Establish governance and founder agreements
Draft foundational documents that define ownership, decision-making, and exit scenarios. For corporations, adopt bylaws and issue stock documentation; for LLCs, prepare an operating agreement.
A founders’ agreement outlining equity splits, vesting schedules, roles, and intellectual property assignment reduces future disputes.
Protect intellectual property
Identify and protect core IP early: trademarks for brands, patents for inventions, and copyrights for original content. Implement clear agreements that assign creator IP to the company. For tech-focused ventures, consider trade secret protections and secure code repositories with access controls.
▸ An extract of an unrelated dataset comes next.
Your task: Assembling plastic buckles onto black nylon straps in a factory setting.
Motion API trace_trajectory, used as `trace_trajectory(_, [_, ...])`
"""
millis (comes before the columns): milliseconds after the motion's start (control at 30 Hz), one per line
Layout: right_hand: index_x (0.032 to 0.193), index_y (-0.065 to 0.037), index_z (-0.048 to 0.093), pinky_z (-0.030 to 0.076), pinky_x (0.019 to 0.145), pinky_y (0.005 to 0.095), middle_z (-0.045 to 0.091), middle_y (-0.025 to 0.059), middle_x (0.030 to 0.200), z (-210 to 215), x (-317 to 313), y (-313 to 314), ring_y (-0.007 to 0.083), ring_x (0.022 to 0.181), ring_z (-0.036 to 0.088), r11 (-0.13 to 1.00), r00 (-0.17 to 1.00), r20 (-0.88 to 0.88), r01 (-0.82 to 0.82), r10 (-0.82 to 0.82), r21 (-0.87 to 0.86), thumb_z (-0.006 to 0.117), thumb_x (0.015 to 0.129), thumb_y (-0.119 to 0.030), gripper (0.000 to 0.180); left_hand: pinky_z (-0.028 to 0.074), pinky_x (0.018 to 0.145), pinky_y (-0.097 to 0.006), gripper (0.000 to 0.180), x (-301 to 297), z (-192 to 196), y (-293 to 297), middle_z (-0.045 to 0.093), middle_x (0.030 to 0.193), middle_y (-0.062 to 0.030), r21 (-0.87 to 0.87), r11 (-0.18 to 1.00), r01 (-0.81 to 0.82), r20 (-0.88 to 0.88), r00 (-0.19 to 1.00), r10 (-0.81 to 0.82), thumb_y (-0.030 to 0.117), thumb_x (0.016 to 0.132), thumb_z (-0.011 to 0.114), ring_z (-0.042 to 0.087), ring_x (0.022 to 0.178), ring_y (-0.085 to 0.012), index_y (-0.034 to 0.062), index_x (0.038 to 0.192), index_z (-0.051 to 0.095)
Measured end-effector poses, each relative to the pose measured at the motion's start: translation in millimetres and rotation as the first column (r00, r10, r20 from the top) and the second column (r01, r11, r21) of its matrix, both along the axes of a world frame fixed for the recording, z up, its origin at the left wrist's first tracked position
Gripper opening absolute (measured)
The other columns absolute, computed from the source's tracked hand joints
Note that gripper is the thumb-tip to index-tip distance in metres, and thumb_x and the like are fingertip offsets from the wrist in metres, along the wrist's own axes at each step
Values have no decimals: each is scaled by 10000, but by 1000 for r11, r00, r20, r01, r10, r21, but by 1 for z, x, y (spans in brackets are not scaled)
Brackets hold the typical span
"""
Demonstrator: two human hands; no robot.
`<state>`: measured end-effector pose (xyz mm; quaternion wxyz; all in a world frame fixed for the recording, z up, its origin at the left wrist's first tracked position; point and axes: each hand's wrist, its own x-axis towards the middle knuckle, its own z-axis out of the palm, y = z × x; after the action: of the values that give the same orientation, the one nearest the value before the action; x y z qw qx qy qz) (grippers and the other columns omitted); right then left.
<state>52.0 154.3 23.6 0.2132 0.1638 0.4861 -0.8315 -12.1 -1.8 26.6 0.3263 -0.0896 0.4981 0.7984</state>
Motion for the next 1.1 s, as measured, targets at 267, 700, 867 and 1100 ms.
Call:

Set up finances and accounting
Open a dedicated business bank account and separate business from personal finances. Implement basic accounting practices from day one: chart of accounts, bookkeeping system, invoicing, and payroll setup. Decide whether to use cloud accounting software and plan for regular reconciliations and tax filings. Early financial discipline improves investor confidence and cash flow management.
Comply with tax and regulatory obligations
Understand ongoing filing requirements in your jurisdiction — annual reports, payroll taxes, sales tax, and employer obligations. Maintain corporate formalities: minutes of meetings, shareholder records, and compliance calendars. Noncompliance can lead to fines or loss of liability protection.
Plan fundraising and capitalization
Map the company’s capital needs and preferred funding sources: bootstrapping, loans, angel investors, venture capital, or strategic partners. Prepare a clear cap table and document any convertible notes or SAFEs accurately. When seeking investment, have a concise pitch deck and financial model that demonstrates runway and milestones.
Build a digital and operational foundation
Reserve the domain, professional email, and social accounts. Create a minimum viable website and customer acquisition plan. For remote teams, set up collaboration tools, clear hiring processes, and data protection policies. Consider privacy and data security regulations where you operate.

Seek expert help when needed
A lawyer can tailor formation documents and founder agreements; an accountant can optimize tax structure and set up robust bookkeeping. Use online formation services for straightforward setups, but consult professionals for complex structures or funding rounds.
Company creation is a mix of legal, financial, and strategic choices. Move deliberately: prioritize protection, clear governance, and clean finances, then focus on product-market fit and scaling.
With the right foundation, the company will be ready to grow, attract investors, and weather the challenges that come with building something lasting.